Big Money Behind Bear Army
(Fri, 29 May 2020). Institutional investors are shorting the S&P 500 Index at levels not seen since 2016. Is this a sign of things to come or a good contrarian indicator for the bulls?
Institutional investors are taking up massive short positions in the S&P 500 Index, a sign that the latest relief rally is unsustainable, according to Bank of America. The S&P 500 Index closed above 3,000 on Wednesday for the first time since early March.

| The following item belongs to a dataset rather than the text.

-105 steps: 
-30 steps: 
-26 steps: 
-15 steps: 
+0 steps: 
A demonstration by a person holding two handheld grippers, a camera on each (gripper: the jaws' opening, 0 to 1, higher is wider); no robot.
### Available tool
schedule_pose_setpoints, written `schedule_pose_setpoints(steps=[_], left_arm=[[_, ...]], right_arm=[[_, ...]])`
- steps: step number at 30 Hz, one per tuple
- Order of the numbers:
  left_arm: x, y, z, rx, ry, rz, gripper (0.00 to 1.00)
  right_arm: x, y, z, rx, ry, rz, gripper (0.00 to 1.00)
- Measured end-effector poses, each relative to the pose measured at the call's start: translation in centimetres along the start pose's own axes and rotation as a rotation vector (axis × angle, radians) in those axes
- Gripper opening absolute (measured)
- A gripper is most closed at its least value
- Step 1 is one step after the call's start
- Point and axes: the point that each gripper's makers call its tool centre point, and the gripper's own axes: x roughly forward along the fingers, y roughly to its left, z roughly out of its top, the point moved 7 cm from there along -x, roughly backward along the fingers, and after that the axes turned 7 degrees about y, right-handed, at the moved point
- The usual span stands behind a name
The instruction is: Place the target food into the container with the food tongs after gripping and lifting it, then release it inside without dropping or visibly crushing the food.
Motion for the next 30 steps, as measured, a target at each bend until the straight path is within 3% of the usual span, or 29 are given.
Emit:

Despite Bank of America’s bearish call, its CEO believes the U.S. economy is starting to “come out of a hole.” The S&P 500 Index is up 38% from its March low, but the smart money investors on Wall Street aren’t betting on a comeback just yet.
According to Bank of America (BoA), institutional investors are shorting the large-cap index at levels not seen in years.
S&P 500 Shorts Spike
The S&P 500 Index zipped past 3,000 Wednesday and closed above its 200-day moving average on rising optimism that the U.S. economy is on a path to recovery. But just like JPMorgan a few days ago, BoA is warning investors not to get caught up in the hype just yet. To say that institutional investors are bearish on the stock market would be an understatement. According to BoA, short interest on the S&P 500 futures has reached the highest level since February 2016.

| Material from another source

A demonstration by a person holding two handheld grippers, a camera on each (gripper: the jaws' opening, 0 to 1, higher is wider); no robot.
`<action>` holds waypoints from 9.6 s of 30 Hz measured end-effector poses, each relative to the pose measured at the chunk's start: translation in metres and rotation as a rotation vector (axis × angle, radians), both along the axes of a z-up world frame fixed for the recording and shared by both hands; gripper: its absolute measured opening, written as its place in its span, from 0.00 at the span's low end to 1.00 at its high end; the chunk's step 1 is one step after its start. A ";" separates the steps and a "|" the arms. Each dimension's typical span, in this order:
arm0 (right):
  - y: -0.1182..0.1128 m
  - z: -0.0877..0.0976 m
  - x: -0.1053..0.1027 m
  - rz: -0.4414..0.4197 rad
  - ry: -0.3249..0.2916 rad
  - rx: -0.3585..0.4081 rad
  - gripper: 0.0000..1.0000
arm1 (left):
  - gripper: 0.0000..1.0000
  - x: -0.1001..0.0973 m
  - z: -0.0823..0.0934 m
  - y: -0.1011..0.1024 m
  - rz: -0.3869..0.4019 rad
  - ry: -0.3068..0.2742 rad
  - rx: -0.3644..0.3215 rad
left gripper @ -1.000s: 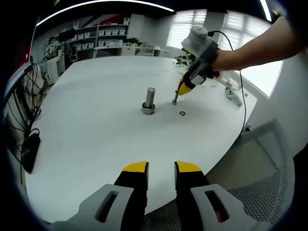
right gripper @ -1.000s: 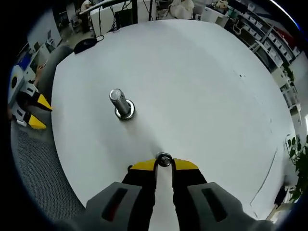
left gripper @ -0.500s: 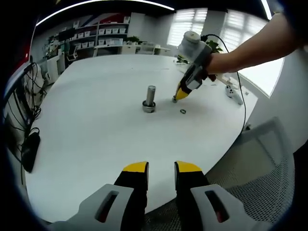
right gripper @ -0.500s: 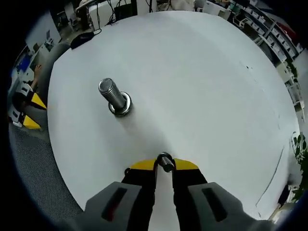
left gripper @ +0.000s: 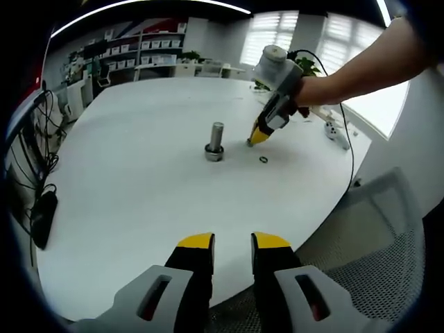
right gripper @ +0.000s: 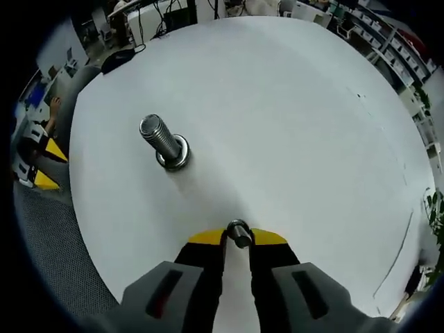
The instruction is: Place the washer onto the threaded stud by aligning its center hole with the stud, sliding it down to the base, and recovering from edge contact or off-axis alignment until the washer reaches the visible bottom stop.
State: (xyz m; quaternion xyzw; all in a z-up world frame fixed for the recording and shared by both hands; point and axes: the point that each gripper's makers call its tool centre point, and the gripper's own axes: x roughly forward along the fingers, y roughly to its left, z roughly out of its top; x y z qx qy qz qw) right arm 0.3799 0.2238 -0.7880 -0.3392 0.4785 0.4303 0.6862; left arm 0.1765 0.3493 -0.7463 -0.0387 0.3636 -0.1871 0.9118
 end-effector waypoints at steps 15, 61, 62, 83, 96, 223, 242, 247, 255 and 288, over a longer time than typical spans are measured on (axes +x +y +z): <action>-0.020 -0.001 -0.007 -0.017 0.002 -0.021 0.21 | 0.19 0.000 0.000 0.001 0.002 0.003 0.003; -0.008 -0.010 -0.057 0.151 0.054 -0.011 0.24 | 0.19 0.001 0.001 0.005 0.018 -0.008 0.012; -0.007 -0.009 -0.057 0.152 0.056 -0.016 0.24 | 0.19 0.001 0.001 0.005 0.019 -0.009 0.012; -0.003 -0.013 -0.050 0.189 0.074 -0.133 0.15 | 0.19 0.001 0.002 0.002 0.010 -0.013 -0.002; -0.005 -0.012 -0.052 0.154 0.076 -0.224 0.15 | 0.19 0.001 0.001 0.002 0.009 -0.009 0.001; -0.058 0.043 -0.017 -0.136 -0.116 0.251 0.24 | 0.18 -0.001 -0.005 0.012 0.038 0.024 0.059; -0.087 0.062 -0.058 -0.220 -0.157 0.369 0.26 | 0.20 -0.002 -0.007 0.013 0.041 0.034 0.061; -0.087 0.065 -0.073 -0.209 -0.166 0.394 0.26 | 0.23 -0.003 -0.008 0.010 0.031 0.048 0.048; -0.089 0.063 -0.092 -0.235 -0.145 0.418 0.28 | 0.24 -0.004 -0.009 0.009 0.028 0.052 0.048; -0.113 0.051 -0.133 -0.336 -0.150 0.499 0.32 | 0.25 -0.002 -0.004 0.007 0.021 0.029 0.049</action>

Relief Rally Hinges On The Economy
Typically, summer rallies are harder to come by because of lower trading volumes and portfolio restructuring. Factoring in a global recession and resumption of U.S.-China trade hostilities makes the summer of 2020 even harder to gauge. But there are some tangible signs that the economy is turning a corner. Hotel, restaurant, and travel bookings are up, while the number of first-time unemployment filers has slowed in recent weeks.
What’s next for the U.S. economy?
Brian Moynihan, Bank of America’s CEO, told CNBC that credit and debit card transactions are improving. He also cited a large increase in checking account balances below $5,000. The U.S. economy likely entered the depths of its recession in the second quarter, with the Atlanta Federal Reserve forecasting GDP to contract 41.9%. Less than a dozen states have major stay-at-home restrictions, while most states have moved to moderate or minor restrictions.